Increasing the social power of the SHEs may enhance their ability to gain their clients' trust and link them to services and the clients' perception of the SHE's skills. According to a framework advanced by Afulani et al., client perceptions of need, quality, and accessibility of birthing care are critical pathways to increasing uptake of skilled birthing care. (Afulani, Diamond-Smith, Golub, & Sudhinaraset, 2017) For this paper, the authors assume that increasing the social power of SHEs also increases clients' perception of accessibility and quality while ensuring high-quality care and appropriate referral. By providing a quantitative analysis of the change in SHE social power, this analysis will partially explain the mechanisms for elevating the status and influence of FLHWs SBAs in this case). The increased status and influence may contribute to the observed increase in uptake of skilled care to some extent. (Hossain et al., 2020)
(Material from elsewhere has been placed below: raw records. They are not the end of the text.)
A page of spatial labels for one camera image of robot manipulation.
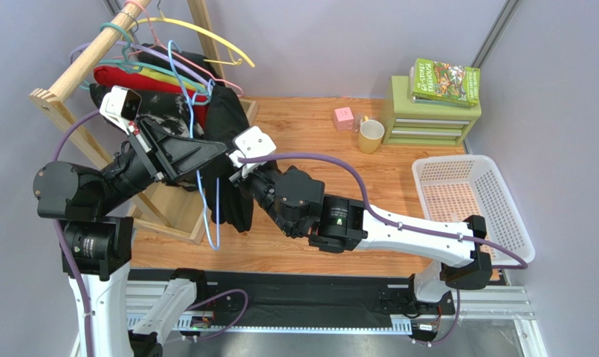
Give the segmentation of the black white-patterned trousers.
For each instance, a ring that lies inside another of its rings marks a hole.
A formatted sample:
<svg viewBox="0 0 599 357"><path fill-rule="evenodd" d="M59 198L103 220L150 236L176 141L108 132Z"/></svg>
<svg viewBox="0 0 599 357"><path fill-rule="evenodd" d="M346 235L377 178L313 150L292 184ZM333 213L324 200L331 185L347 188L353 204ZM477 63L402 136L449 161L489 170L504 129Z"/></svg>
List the black white-patterned trousers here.
<svg viewBox="0 0 599 357"><path fill-rule="evenodd" d="M230 182L230 177L238 170L233 166L228 154L235 149L233 139L250 126L237 96L230 94L227 89L222 89L216 97L217 100L210 105L204 134L199 140L222 142L227 146L227 151L200 169L201 182L207 203L213 205L216 224L230 224L241 233L251 229L253 201L244 198L239 189ZM134 120L142 118L146 117L138 112ZM129 134L138 133L138 129L133 127L133 121L129 123ZM176 185L191 181L194 181L197 187L196 175L186 181L176 181ZM142 191L105 191L103 188L103 196L97 200L91 215L104 216L140 192Z"/></svg>

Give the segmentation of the blue wire hanger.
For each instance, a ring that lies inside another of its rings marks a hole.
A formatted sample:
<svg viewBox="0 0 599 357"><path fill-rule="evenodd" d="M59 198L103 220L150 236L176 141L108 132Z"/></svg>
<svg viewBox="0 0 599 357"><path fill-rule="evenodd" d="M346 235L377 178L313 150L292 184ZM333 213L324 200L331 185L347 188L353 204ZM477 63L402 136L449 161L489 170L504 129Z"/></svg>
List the blue wire hanger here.
<svg viewBox="0 0 599 357"><path fill-rule="evenodd" d="M193 142L193 132L194 132L193 127L194 127L194 121L195 121L195 113L193 110L193 104L196 99L196 94L189 95L189 93L187 91L187 87L184 85L184 80L182 79L182 76L178 73L178 71L176 69L175 60L174 60L174 56L175 56L174 49L177 51L178 54L181 53L181 49L175 43L175 41L169 40L168 45L167 45L168 63L172 70L172 73L174 74L175 78L178 81L178 85L181 89L182 95L185 98L187 108L190 112L190 126L189 126L190 136L189 136L189 139L190 139L190 144L192 145L192 150L190 150L188 152L188 154L190 155L190 157L198 159L197 154L200 153L200 151L204 148L204 146L202 146L200 144L195 144ZM209 206L207 204L207 199L205 197L204 188L203 188L203 185L201 182L200 169L202 168L202 161L200 161L198 159L195 162L195 168L196 168L195 174L196 174L197 188L198 188L198 192L201 196L202 203L203 203L203 209L204 209L203 223L204 223L205 237L207 238L208 244L211 247L211 249L213 249L214 251L219 251L221 248L221 234L220 234L219 226L216 227L216 238L215 239L213 239L212 235L210 234L210 221L209 221L209 218L207 215L209 212Z"/></svg>

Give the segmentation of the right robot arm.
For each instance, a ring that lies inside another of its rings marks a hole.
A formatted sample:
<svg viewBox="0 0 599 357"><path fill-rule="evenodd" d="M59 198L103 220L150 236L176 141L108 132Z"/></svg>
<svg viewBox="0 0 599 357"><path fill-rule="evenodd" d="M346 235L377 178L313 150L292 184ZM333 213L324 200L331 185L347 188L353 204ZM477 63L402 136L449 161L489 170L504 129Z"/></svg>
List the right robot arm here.
<svg viewBox="0 0 599 357"><path fill-rule="evenodd" d="M409 296L417 303L438 303L450 289L483 289L492 276L490 255L467 240L485 237L481 216L454 223L400 216L327 194L324 182L296 167L284 173L258 167L238 171L230 180L254 198L284 235L307 238L320 251L384 250L429 258L428 267L409 279Z"/></svg>

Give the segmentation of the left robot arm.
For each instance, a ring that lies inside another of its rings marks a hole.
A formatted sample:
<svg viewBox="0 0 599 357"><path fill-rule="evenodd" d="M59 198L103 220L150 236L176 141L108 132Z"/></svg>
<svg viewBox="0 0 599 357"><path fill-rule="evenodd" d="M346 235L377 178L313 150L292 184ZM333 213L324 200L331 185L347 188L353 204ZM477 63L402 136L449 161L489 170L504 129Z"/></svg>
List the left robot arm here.
<svg viewBox="0 0 599 357"><path fill-rule="evenodd" d="M117 119L130 148L101 170L65 161L46 164L33 180L37 213L52 219L78 299L83 356L161 356L185 310L207 291L202 270L179 268L144 318L129 326L126 287L134 220L112 211L151 184L180 180L226 152L217 141L170 135L153 123Z"/></svg>

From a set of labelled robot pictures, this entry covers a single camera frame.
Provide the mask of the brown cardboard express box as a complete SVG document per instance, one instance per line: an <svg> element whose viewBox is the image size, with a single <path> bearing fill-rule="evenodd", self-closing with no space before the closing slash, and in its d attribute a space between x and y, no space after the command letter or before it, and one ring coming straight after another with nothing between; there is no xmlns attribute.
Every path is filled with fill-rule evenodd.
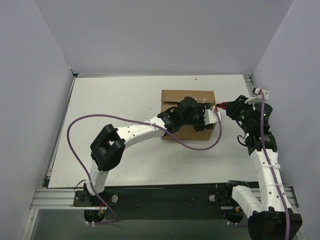
<svg viewBox="0 0 320 240"><path fill-rule="evenodd" d="M213 129L195 131L193 128L194 110L198 104L216 103L213 91L205 90L167 90L161 92L161 112L157 115L166 129L178 140L208 141Z"/></svg>

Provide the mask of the red black utility knife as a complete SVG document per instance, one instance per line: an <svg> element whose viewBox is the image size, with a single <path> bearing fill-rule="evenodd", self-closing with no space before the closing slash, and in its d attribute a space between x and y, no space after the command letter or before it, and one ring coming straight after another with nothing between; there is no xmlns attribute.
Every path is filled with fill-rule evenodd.
<svg viewBox="0 0 320 240"><path fill-rule="evenodd" d="M226 110L227 109L227 103L226 102L217 103L215 105L214 109L215 110L218 110L218 109Z"/></svg>

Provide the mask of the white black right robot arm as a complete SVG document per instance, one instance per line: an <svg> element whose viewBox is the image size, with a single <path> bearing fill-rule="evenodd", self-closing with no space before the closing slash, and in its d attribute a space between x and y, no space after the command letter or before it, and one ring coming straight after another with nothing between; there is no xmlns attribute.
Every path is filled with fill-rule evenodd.
<svg viewBox="0 0 320 240"><path fill-rule="evenodd" d="M264 95L219 104L226 115L236 121L246 135L245 146L258 179L260 198L245 182L231 180L231 198L247 217L247 228L253 240L291 240L302 226L299 213L293 211L280 174L278 147L270 132L269 118L273 108Z"/></svg>

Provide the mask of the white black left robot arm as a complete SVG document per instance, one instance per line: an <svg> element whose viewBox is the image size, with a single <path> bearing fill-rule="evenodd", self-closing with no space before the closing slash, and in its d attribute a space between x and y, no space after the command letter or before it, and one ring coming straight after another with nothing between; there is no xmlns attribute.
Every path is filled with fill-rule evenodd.
<svg viewBox="0 0 320 240"><path fill-rule="evenodd" d="M191 126L197 132L211 130L220 121L220 113L209 102L199 103L187 96L147 121L118 128L106 125L90 145L92 165L84 199L92 206L101 203L109 171L119 165L127 148L152 138L172 136L183 126Z"/></svg>

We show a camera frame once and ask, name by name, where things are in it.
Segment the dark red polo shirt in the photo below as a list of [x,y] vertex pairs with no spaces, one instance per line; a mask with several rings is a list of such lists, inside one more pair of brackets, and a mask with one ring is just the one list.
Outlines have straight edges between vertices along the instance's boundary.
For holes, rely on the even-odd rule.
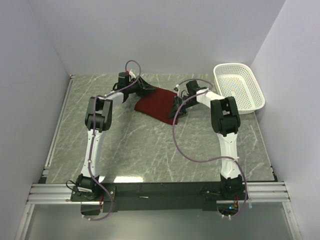
[[171,113],[176,96],[177,94],[170,90],[155,87],[153,93],[140,98],[135,104],[134,110],[163,123],[173,125],[173,118],[168,118],[168,116]]

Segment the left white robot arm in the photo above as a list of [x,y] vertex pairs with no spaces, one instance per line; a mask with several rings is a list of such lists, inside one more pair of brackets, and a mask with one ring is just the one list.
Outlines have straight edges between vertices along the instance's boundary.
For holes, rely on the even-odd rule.
[[111,128],[113,109],[123,104],[131,94],[145,97],[155,90],[155,87],[139,75],[135,76],[131,71],[125,71],[118,74],[118,82],[114,84],[110,93],[89,99],[84,121],[87,128],[86,154],[80,175],[75,182],[75,194],[84,196],[88,201],[94,201],[100,195],[100,156],[104,138]]

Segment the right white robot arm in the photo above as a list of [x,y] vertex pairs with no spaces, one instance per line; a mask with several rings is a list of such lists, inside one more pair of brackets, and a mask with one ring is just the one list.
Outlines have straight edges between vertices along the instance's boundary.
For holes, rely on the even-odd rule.
[[212,91],[213,84],[207,80],[191,78],[178,83],[174,90],[179,93],[179,86],[186,84],[187,95],[177,95],[173,99],[172,109],[168,118],[173,119],[172,137],[176,149],[186,159],[201,163],[200,160],[192,159],[182,152],[178,146],[175,135],[177,118],[187,113],[186,109],[197,104],[202,104],[210,109],[211,127],[217,134],[220,156],[213,157],[206,162],[221,159],[219,194],[226,200],[232,199],[245,190],[242,173],[238,163],[237,138],[241,119],[234,97],[224,97]]

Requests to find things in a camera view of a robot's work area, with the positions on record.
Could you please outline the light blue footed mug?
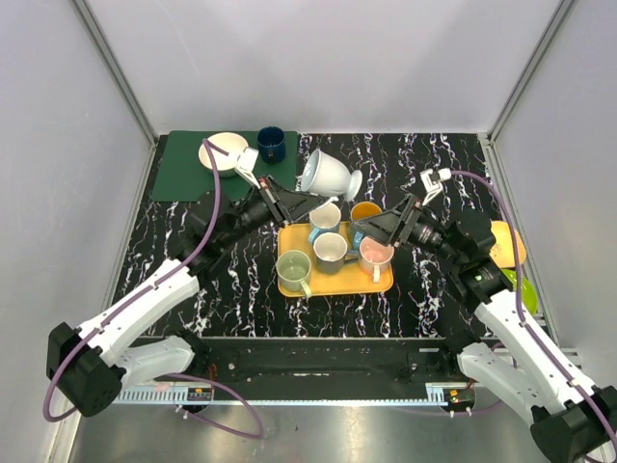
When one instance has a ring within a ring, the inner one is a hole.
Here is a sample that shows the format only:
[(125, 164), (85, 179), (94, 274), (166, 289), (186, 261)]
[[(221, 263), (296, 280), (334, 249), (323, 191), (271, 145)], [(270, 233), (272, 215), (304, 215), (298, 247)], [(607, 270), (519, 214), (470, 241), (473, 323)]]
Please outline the light blue footed mug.
[(316, 149), (305, 164), (300, 188), (303, 192), (324, 197), (342, 197), (351, 202), (359, 193), (362, 182), (360, 170), (350, 172), (341, 161)]

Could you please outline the light green mug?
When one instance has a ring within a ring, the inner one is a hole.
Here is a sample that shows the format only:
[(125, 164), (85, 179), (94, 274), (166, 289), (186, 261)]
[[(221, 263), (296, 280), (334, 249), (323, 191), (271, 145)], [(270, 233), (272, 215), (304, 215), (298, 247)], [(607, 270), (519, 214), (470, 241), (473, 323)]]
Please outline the light green mug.
[(308, 255), (302, 251), (291, 250), (283, 253), (277, 260), (276, 270), (279, 284), (286, 293), (312, 296), (309, 287), (312, 264)]

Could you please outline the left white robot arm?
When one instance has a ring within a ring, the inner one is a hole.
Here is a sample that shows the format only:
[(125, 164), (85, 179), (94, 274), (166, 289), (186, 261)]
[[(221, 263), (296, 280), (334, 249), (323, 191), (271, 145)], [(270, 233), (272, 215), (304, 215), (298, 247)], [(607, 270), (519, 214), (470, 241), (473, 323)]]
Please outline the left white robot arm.
[[(245, 236), (265, 224), (295, 224), (336, 198), (318, 190), (292, 191), (270, 176), (255, 179), (238, 201), (227, 198), (220, 184), (202, 194), (190, 207), (174, 250), (145, 281), (79, 326), (62, 322), (49, 333), (44, 418), (57, 422), (71, 412), (95, 416), (123, 390), (160, 376), (178, 373), (189, 382), (201, 380), (208, 369), (207, 349), (196, 336), (170, 335), (141, 347), (134, 341), (215, 279), (231, 248)], [(50, 409), (56, 391), (72, 406), (59, 416)]]

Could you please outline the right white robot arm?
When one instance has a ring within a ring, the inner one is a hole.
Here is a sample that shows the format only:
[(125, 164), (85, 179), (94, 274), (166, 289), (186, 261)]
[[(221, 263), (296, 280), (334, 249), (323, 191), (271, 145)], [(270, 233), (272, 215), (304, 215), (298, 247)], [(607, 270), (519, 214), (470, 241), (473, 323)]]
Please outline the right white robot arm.
[(522, 307), (522, 298), (490, 256), (490, 218), (466, 209), (446, 223), (410, 195), (353, 230), (383, 245), (419, 248), (445, 264), (454, 298), (488, 327), (513, 358), (507, 363), (484, 342), (459, 338), (438, 358), (443, 379), (466, 376), (484, 385), (528, 425), (551, 462), (574, 462), (616, 442), (616, 389), (600, 388)]
The analysis will assess the increase in the social power of the SHEs. Implemented in a Sylhet District in Bangladesh, a rural area with low coverage of SBAs and high maternal mortality relative to the rest of Bangladesh, the SHE program developed a cadre of birth attendants among women residents of rural communities. Hossain et al. (Hossain et al., 2020) the program; the SHEs received certification as SBAs and were recognized as legitimate referral sources for complications to government facilities. They received training and supervision from government health personnel but were not government employees. SHEs charged clients on a fee-for-service basis, in a context where many women choose to pay unskilled private traditional birth attendants.
This analysis will assess the three significant elements of the social power of the SHEs: compensation, agency, and professional engagement. SHEs reported their income from SHE activities, allowing for the direct measurement of compensation. The SHE's decision-making power will represent the SHEs' agency. The frequency with which they attend and present at professional meetings will represent their recognized importance in the community as legitimate allied health workers.